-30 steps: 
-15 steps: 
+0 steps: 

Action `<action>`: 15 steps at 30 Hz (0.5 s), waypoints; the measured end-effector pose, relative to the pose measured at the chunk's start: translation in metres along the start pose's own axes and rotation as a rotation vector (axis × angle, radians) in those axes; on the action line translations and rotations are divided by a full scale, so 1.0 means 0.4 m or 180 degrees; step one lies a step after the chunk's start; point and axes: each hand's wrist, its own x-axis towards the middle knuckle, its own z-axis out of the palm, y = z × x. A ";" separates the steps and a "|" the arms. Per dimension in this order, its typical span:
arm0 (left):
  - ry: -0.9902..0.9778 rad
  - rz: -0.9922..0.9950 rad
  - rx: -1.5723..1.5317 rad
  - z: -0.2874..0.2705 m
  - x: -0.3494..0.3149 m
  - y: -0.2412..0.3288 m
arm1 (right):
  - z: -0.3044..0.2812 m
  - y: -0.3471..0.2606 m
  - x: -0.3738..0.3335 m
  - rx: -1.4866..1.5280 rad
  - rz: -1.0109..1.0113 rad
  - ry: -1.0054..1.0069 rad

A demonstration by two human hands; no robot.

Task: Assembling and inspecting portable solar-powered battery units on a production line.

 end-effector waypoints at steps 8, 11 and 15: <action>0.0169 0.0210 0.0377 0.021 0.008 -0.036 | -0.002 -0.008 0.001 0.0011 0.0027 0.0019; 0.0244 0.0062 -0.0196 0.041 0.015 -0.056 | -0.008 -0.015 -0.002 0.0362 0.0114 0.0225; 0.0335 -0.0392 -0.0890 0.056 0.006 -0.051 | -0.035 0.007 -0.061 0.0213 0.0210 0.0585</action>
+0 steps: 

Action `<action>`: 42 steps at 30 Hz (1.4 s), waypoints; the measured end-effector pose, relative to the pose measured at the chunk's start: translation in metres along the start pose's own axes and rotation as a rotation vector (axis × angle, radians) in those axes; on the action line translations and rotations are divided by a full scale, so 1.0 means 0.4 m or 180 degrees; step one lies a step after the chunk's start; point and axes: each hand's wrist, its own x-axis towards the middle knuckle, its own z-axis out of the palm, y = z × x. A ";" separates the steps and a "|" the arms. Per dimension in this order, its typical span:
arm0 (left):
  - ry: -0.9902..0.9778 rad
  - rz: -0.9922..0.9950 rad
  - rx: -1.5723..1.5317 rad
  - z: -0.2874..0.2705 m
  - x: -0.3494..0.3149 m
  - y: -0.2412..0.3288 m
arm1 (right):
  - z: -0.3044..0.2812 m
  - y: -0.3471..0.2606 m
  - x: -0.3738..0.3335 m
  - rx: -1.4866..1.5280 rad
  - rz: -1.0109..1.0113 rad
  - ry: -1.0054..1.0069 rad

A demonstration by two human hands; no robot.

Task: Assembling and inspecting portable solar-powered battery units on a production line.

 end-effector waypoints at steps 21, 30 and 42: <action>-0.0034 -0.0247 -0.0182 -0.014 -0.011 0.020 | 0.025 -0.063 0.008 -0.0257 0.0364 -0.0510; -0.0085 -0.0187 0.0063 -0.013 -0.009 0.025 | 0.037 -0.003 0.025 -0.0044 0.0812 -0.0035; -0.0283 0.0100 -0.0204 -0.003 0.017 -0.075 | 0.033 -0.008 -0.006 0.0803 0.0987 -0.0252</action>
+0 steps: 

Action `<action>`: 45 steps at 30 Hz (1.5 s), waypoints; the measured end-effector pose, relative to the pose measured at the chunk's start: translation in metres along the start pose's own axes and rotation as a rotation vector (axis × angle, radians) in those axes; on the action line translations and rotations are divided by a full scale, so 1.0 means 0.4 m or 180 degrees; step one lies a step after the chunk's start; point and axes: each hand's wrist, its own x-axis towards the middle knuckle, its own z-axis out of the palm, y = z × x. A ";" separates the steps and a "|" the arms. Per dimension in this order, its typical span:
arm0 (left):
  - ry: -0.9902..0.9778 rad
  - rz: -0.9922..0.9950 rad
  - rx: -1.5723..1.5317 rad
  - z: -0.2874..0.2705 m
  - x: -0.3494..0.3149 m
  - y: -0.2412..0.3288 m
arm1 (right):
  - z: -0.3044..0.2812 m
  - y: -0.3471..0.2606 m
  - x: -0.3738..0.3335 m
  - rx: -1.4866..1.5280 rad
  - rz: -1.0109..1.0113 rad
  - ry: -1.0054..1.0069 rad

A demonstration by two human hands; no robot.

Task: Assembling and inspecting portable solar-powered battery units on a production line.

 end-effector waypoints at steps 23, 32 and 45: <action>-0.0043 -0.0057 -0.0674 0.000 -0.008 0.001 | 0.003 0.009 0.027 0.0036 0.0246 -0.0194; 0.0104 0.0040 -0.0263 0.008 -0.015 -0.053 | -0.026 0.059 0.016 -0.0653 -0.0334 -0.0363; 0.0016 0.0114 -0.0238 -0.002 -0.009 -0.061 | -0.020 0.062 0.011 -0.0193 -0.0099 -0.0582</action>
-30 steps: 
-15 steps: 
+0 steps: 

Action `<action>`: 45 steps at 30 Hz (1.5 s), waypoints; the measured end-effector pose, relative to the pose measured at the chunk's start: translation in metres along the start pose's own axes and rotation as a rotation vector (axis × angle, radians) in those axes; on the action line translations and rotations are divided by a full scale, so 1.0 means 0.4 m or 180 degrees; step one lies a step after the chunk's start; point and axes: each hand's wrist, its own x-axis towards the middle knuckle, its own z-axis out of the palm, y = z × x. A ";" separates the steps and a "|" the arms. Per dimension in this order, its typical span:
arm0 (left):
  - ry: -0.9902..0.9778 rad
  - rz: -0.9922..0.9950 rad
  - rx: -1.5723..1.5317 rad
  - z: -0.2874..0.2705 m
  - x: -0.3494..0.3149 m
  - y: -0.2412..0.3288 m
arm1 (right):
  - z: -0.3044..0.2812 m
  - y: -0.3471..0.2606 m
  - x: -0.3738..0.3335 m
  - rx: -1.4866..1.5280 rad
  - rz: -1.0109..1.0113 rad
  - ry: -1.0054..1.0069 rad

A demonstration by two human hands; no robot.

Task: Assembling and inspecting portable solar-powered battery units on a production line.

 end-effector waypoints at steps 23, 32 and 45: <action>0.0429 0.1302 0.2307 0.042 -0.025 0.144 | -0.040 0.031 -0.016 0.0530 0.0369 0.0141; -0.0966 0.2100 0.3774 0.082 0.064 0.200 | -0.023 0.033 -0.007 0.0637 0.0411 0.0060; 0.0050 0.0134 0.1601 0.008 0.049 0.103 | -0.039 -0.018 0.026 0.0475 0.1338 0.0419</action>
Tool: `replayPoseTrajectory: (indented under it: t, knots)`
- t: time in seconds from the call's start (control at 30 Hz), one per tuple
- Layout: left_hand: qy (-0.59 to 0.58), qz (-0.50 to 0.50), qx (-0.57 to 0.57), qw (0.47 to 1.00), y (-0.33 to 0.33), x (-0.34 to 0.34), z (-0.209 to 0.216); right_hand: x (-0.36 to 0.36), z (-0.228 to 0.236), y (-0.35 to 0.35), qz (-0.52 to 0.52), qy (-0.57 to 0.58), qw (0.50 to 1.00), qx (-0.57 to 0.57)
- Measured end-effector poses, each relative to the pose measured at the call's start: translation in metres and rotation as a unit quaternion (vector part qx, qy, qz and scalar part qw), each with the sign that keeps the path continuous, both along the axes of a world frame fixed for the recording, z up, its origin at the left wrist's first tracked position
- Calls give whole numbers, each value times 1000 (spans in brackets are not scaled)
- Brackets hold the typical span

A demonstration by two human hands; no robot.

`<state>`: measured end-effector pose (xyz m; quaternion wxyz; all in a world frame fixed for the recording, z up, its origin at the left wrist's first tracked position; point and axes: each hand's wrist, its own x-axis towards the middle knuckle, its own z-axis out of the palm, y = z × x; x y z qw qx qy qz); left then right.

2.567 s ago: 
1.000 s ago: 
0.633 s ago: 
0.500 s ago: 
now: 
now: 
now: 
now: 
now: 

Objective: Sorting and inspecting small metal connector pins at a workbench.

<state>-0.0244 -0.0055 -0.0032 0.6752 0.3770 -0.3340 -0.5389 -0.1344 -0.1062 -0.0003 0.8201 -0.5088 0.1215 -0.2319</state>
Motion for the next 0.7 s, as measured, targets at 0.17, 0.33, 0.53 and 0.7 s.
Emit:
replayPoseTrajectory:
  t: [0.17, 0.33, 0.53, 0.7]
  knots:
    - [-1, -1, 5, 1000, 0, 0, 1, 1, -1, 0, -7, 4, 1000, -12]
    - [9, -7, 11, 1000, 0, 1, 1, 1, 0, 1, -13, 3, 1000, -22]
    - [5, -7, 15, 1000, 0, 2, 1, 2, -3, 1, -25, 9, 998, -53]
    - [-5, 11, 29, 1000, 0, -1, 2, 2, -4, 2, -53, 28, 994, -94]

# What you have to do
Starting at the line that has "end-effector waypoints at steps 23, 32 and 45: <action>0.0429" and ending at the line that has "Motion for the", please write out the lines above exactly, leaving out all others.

# Exercise response
 end-effector waypoints at steps 23, 32 and 45: <action>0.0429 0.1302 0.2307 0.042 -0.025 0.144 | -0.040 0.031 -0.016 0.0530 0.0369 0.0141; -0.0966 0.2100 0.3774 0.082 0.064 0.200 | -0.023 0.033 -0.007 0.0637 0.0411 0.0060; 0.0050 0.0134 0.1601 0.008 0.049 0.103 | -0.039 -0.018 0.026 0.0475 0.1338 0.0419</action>
Tool: `replayPoseTrajectory: (indented under it: t, knots)`
- t: time in seconds from the call's start (control at 30 Hz), one per tuple
- Layout: left_hand: qy (-0.59 to 0.58), qz (-0.50 to 0.50), qx (-0.57 to 0.57), qw (0.47 to 1.00), y (-0.33 to 0.33), x (-0.34 to 0.34), z (-0.209 to 0.216); right_hand: x (-0.36 to 0.36), z (-0.228 to 0.236), y (-0.35 to 0.35), qz (-0.52 to 0.52), qy (-0.57 to 0.58), qw (0.50 to 1.00), qx (-0.57 to 0.57)
- Measured end-effector poses, each relative to the pose measured at the call's start: translation in metres and rotation as a unit quaternion (vector part qx, qy, qz and scalar part qw), each with the sign that keeps the path continuous, both along the axes of a world frame fixed for the recording, z up, its origin at the left wrist's first tracked position
- Calls give whole numbers, each value times 1000 (spans in brackets are not scaled)
- Brackets hold the typical span

A demonstration by two human hands; no robot.

`<state>`: measured end-effector pose (xyz m; quaternion wxyz; all in a world frame fixed for the recording, z up, its origin at the left wrist's first tracked position; point and axes: each hand's wrist, its own x-axis towards the middle knuckle, its own z-axis out of the palm, y = z × x; x y z qw qx qy qz); left then right.

2.567 s ago: 
1.000 s ago: 
0.633 s ago: 
0.500 s ago: 
now: 
now: 
now: 
now: 
now: 

Objective: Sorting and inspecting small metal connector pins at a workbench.

<state>-0.0244 -0.0055 -0.0032 0.6752 0.3770 -0.3340 -0.5389 -0.1344 -0.1062 -0.0003 0.8201 -0.5088 0.1215 -0.2319</state>
Motion for the next 0.7 s, as measured, targets at 0.17, 0.33, 0.53 and 0.7 s.

The answer to this exercise has been written out completely.